BOSTON - Drugmaker AstraZeneca P.L.C. avoided what might have been a $10 billion damages award when a jury found that its payment to Ranbaxy Laboratories Ltd. to delay a generic version of the top-selling heartburn tablet Nexium was not unreasonably anticompetitive.
The verdict, handed down Friday in Boston federal court, follows a six-week trial in which dozens of wholesalers, drugstore chains and a class of hundreds of thousands of possible individual consumers claimed they were overcharged for years as a result of the "pay-for-delay" deal.
"The jury got it right. The system works," said J. Douglas Baldridge of Venable L.L.P., a lawyer for Ranbaxy.
The trial was the first since the U.S. Supreme Court ruled last year that consumers can sue over deals that call for generic-drug makers to drop patent challenges and hold off on producing cheaper versions in exchange for cash. The nation's top court said such payments cannot be "large and unjustified," meaning the Boston trial was to be the first sign of whether the popular arrangements would be reined in.

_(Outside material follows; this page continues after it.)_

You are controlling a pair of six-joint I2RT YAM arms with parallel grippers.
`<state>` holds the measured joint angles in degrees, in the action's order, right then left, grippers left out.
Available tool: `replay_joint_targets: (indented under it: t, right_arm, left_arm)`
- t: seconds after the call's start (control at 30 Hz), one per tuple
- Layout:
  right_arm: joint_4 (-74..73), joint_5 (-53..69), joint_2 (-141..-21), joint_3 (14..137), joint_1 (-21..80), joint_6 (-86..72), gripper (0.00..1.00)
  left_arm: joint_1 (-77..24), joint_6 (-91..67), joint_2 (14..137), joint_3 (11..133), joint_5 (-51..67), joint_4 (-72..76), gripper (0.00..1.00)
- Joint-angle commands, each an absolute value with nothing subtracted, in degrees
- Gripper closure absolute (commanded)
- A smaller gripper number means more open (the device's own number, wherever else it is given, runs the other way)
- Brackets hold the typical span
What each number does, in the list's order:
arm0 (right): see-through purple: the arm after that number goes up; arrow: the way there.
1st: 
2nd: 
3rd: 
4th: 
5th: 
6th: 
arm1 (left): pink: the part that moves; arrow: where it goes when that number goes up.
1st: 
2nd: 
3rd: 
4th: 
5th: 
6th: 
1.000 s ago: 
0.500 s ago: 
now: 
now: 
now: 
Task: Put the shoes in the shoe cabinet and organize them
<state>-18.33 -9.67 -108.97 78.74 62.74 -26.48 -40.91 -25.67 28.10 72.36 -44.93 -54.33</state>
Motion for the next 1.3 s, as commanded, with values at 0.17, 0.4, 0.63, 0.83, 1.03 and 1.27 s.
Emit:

The FTC, which filed the case that reached the Supreme Court, has said the disputed accords, also known as reverse payments, cost drug buyers as much as $3.5 billion a year, a figure the industry contests. Forty such deals were reached in fiscal 2012, according to the agency.
United Kingdom-based AstraZeneca has facilities around Philadelphia. India-based Ranbaxy has operations in New Jersey.
While the jury agreed with the contention that the Ranbaxy payment was large and unjustified, it said no when asked whether it was unreasonably anticompetitive.
Thomas Sobol, a lawyer for plaintiffs, declined to comment on the verdict.
One juror, a 54-year-old former federal agent, said he was swayed by defense arguments that the deal was not anticompetitive because no company had the necessary regulatory approval to sell generic Nexium.
"Some of the people said any payoff is a delay, but that's not really true," said the juror, who asked not to be identified by name. "If you don't like the law, get the law changed."
The $10 billion risk estimate in the case assumed generic versions would have been sold starting December 2008, according to Bloomberg Industries analyst Jennifer Rie. Using those figures, overcharges would have been about $3.4 billion, which would be tripled under antitrust law, Rie said.